Haiden Morgan may possibly be the first premature baby to survive being born at 23 weeks — on a cruise ship 100 miles from land, lacking an obstetrician and an incubator, and possibly facing some of the greatest odds for an infant. It would take nearly 14 hours for his parents to reach the nearest hospital, yet Haiden survived.

Haiden’s mother, Emily Morgan, was on a Royal Caribbean cruise with her husband Chase and 3-year-old daughter when she began feeling contractions. Though she was only five months pregnant — and her doctor had approved the trip earlier — Emily began to feel as though something was wrong when the pains didn’t stop after three or four hours. When the blood began rushing, they hurried to the medical unit on the ship.

“I knew something was wrong, but I didn’t really comprehend how wrong,” Emily told The Washington Post. “I didn’t think about what the possibilities were. All I knew was I was going to have a baby.”

Shortly after, however, Emily’s fear set in: “I was naïve,” she told The Washington Post. “I didn’t understand what was going to happen from there… I didn’t realize that there were going to be complications, and there were going to be problems, and we were a long way out at sea. All of that unfolded as we went along.”

The nurse and on-ship doctor assisted Emily in the medical unit, but they told her they weren’t equipped to handle a 23-week-old preemie. Any baby born before 37 weeks is considered premature; a baby born at 23 is considered severely abnormal, and has only a 30 percent chance of survival. The doctor and nurse were nervous that the baby wouldn’t make it — but he was born late at night on Aug. 31, then managed to survive the rest of the night despite battling hypothermia due to being so small.
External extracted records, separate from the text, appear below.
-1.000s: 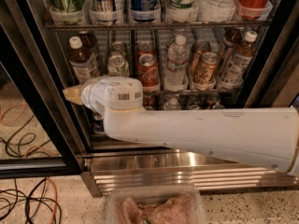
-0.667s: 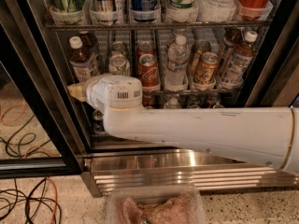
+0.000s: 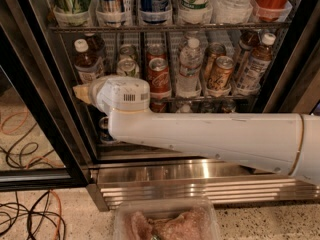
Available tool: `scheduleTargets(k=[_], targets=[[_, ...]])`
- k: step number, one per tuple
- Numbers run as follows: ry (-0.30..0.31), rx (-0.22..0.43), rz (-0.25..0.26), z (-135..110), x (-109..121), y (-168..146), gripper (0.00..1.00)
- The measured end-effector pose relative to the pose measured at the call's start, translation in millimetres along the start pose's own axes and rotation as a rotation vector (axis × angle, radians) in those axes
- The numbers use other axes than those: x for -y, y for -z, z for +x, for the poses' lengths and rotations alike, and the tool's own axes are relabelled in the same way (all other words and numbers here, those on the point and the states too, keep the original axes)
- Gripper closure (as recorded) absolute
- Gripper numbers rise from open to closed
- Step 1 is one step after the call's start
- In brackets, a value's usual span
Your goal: Pick blue water bottle from middle shelf of fridge
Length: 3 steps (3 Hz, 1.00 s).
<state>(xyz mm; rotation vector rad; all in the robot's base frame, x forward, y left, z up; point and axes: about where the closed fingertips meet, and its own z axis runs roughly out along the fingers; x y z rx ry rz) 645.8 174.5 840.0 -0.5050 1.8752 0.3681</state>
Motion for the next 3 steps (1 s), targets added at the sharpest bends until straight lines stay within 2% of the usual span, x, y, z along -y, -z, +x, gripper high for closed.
scheduleTargets(k=[3], targets=[[-0.013,0.013,0.038,-10.7,19.3,-19.1,0.22]])
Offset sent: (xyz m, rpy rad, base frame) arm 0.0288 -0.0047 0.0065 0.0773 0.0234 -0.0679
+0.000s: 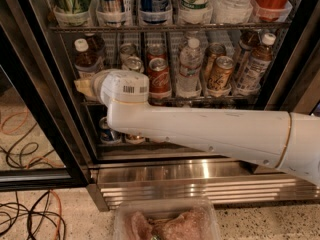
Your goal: Pick blue water bottle from middle shelf of fridge
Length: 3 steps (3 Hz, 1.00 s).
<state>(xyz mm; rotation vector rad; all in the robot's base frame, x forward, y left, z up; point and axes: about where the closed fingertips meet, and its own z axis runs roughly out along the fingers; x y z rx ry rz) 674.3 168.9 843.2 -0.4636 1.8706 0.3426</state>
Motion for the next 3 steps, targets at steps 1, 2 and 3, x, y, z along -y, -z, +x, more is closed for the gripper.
scheduleTargets(k=[1,2,3], targets=[[-0.006,0.000,0.005,0.8,1.6,-1.2,0.41],[-0.007,0.000,0.004,0.9,1.3,-1.0,0.63],[-0.006,0.000,0.004,0.9,1.3,-1.0,0.87]])
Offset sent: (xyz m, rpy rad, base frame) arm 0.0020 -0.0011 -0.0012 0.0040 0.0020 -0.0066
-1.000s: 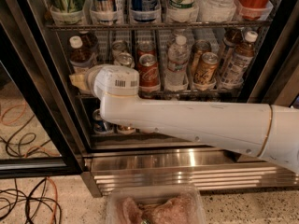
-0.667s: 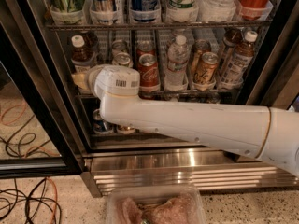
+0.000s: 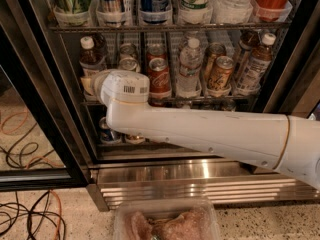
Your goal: Pick blue water bottle from middle shelf of fridge
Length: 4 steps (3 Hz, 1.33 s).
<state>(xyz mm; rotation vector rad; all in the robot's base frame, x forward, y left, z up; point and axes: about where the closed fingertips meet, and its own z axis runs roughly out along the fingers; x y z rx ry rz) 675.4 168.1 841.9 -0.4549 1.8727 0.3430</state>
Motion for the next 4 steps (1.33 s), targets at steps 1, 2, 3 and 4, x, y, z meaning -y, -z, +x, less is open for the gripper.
scheduleTargets(k=[1,2,3,4], targets=[[0.022,0.006,-0.009,-1.5,-0.8,0.9,1.00],[0.028,0.040,-0.027,-11.8,-5.9,13.2,1.00],[0.040,0.063,-0.047,-16.2,-21.1,25.0,1.00],[0.040,0.063,-0.047,-15.8,-21.1,24.8,1.00]])
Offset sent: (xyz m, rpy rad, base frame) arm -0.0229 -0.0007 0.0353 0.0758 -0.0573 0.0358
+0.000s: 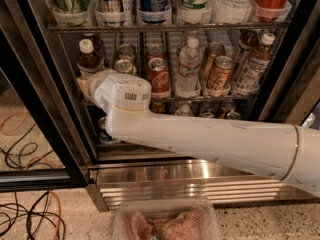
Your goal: Pick blue water bottle from middle shelf of fridge
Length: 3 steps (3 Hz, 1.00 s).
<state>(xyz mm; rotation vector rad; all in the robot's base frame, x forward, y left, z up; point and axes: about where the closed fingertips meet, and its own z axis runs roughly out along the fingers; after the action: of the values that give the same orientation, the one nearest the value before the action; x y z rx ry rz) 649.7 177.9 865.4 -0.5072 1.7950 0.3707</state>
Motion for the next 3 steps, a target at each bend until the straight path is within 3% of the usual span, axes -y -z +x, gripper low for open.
scheduleTargets(k=[3], targets=[[-0.013,0.000,-0.022,-2.4,-8.8,11.3,1.00]])
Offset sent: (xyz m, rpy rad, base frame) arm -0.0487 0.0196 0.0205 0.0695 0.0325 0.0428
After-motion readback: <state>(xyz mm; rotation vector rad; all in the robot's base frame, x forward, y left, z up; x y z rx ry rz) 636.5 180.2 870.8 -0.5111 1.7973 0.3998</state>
Emily and Chase Morgan stayed awake that night hoping to keep their baby alive for as long as they could. They wrapped him in new towels to keep him warm, and even created a makeshift incubator made of microwaved saline pouches.

By the next morning, the cruise ship, which had been speeding to Puerto Rico — the closest land — arrived two hours early. Haiden was still alive, so he was rushed to a hospital where he was placed in an incubator. He will have to stay in the intensive care unit in Miami until December, where he’ll hopefully recover from potential complications, infections, low weight, and breathing problems.

Regardless, the Morgans are grateful that their baby survived the long night on the cruise ship, a testament to Haiden’s (and his parents’) strong disposition.

“The doctors really tell us that he’s a miracle baby,” Emily told The Washington Post. “It’s a miracle he’s here.”